Please repeat the listing below in its entirety, exactly.

» **RECORDED INFORMATION**
****************************************

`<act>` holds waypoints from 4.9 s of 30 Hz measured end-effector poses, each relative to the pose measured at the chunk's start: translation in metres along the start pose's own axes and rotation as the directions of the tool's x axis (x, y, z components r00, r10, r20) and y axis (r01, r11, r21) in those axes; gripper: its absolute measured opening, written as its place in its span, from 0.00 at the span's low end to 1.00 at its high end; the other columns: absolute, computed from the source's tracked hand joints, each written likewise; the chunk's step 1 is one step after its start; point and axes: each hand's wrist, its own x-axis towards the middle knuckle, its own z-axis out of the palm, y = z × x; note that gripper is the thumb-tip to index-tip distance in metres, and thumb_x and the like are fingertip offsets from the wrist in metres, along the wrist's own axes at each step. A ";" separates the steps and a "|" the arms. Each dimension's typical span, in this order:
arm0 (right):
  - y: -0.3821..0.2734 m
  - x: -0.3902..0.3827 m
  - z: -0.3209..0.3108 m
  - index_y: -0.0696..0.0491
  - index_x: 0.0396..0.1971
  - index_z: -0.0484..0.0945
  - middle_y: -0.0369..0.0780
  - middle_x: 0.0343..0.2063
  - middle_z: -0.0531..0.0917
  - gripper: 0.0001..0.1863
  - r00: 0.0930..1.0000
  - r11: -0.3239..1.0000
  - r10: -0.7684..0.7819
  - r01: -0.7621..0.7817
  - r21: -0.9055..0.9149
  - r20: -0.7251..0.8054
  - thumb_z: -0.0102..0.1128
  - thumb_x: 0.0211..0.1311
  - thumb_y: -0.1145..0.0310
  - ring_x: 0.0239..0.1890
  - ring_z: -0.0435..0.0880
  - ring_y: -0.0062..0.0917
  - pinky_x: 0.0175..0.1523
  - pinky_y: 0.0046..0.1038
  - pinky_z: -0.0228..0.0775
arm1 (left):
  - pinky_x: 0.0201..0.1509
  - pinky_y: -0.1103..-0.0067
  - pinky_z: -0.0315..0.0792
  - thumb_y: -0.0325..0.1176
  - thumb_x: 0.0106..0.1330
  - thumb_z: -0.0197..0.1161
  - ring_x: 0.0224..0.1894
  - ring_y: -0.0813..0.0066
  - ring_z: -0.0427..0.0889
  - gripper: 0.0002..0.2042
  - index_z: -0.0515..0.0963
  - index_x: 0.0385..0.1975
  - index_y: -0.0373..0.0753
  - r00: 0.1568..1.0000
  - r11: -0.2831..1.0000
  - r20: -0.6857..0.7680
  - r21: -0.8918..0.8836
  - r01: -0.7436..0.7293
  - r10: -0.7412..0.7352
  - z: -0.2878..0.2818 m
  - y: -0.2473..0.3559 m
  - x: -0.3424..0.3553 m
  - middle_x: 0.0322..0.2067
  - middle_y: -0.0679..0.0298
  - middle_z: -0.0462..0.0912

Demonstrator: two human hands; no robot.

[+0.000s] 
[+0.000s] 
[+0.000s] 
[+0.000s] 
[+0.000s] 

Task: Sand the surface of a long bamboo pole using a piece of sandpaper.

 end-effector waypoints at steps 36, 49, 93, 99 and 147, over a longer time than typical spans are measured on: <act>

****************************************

» **THE ANSWER**
`<act>` holds waypoints from 4.9 s of 30 Hz measured end-effector poses, each relative to the pose measured at the chunk's start: translation in metres along the start pose's own axes and rotation as the directions of the tool's x axis (x, y, z components r00, r10, r20) and y axis (r01, r11, r21) in those axes; gripper: its absolute measured opening, written as its place in its span, from 0.00 at the span's low end to 1.00 at its high end; the other columns: absolute, computed from the source's tracked hand joints, each written likewise; the chunk's step 1 is one step after its start; point and axes: each hand's wrist, its own x-axis towards the middle knuckle, its own z-axis out of the palm, y = z × x; note that gripper is the thumb-tip to index-tip distance in metres, and thumb_x and the like are fingertip offsets from the wrist in metres, along the wrist's own axes at each step. A ";" separates the steps and a "|" the arms. Each dimension's typical span, in this order:
arm0 (right):
  - y: -0.3821..0.2734 m
  - x: -0.3902..0.3827 m
  - z: -0.3209..0.3108 m
  - index_y: -0.0696..0.0491
  - index_x: 0.0396..0.1971
  - index_z: -0.0484..0.0945
  - middle_y: -0.0369..0.0780
  - middle_x: 0.0343..0.2063
  - middle_z: -0.0531..0.0917
  - gripper: 0.0001..0.1863
  - r00: 0.0930..1.0000
  - r11: -0.3239..1.0000
  - r10: -0.7684..0.7819
  - r01: -0.7621..0.7817
  - r21: -0.9055..0.9149
  - r20: -0.7251..0.8054
  - thumb_z: -0.0102..0.1128
  - thumb_x: 0.0211..0.1311
  - thumb_y: -0.1145..0.0310
  - ring_x: 0.0239..0.1890
  - ring_z: -0.0435..0.0880
  - ring_y: -0.0062..0.0917
  - pinky_x: 0.0175..0.1523
  - pinky_y: 0.0046..0.1038
  - pinky_z: -0.0228..0.0775
arm1 (left):
  - pinky_x: 0.0201..0.1509
  - pinky_y: -0.1103..-0.0067
  - pinky_z: -0.0315..0.0792
  - thumb_y: -0.0325..0.1176
  - thumb_x: 0.0106..0.1330
  - thumb_z: -0.0197..0.1161
  - ring_x: 0.0224..0.1894
  - ring_y: -0.0813..0.0066
  - ring_z: -0.0427..0.0889
  - gripper: 0.0002..0.2042
  - index_z: -0.0515..0.0963
  - index_x: 0.0385..0.1975
  - index_y: -0.0373..0.0753
  - r00: 0.1568..1.0000
  - r11: -0.2831..1.0000
  - r20: -0.6857..0.7680
  - r21: -0.8918..0.8836
  - r01: -0.7436..0.7293
  - r10: -0.7412..0.7352
  - z: -0.2878..0.2818 m
  - y: -0.2473..0.3559 m
  - x: -0.3424..0.3553 m
  - middle_x: 0.0322..0.2067
  - middle_y: -0.0679..0.0298
  - middle_z: -0.0462..0.0912

Demonstrator: two human hands; no robot.

[+0.000s] 
[+0.000s] 
[+0.000s] 
[+0.000s] 
[+0.000s] 

Task: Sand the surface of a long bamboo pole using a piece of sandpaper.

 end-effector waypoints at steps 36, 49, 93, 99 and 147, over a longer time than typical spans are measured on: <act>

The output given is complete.